> [PROBLEM] Your reply should consist solely of the lines from the one containing "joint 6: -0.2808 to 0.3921" through the end of the data, restated word for word.

> [RECORDED DATA]
◆ ◆ ◆
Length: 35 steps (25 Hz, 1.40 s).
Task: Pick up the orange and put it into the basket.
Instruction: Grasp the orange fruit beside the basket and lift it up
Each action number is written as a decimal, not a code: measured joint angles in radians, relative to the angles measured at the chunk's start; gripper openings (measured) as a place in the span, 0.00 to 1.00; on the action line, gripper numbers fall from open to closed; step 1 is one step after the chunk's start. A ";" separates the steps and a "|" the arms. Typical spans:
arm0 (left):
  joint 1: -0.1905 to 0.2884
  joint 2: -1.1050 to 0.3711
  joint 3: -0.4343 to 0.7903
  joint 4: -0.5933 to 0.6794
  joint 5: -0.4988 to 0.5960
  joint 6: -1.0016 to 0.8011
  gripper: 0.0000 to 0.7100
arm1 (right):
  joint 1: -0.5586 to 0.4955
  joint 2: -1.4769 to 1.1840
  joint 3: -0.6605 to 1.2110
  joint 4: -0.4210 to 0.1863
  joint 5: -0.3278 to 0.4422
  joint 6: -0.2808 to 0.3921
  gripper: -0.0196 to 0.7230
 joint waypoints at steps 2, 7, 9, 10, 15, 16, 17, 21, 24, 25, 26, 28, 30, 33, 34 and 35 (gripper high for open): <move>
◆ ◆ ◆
> [FINISHED TASK]
  joint 6: -0.2808 to 0.3921
  gripper: -0.0196 to 0.7230
 joint waypoints at steps 2, 7, 9, 10, 15, 16, 17, 21, 24, 25, 26, 28, 30, 33, 34 and 35 (gripper high for open): <move>

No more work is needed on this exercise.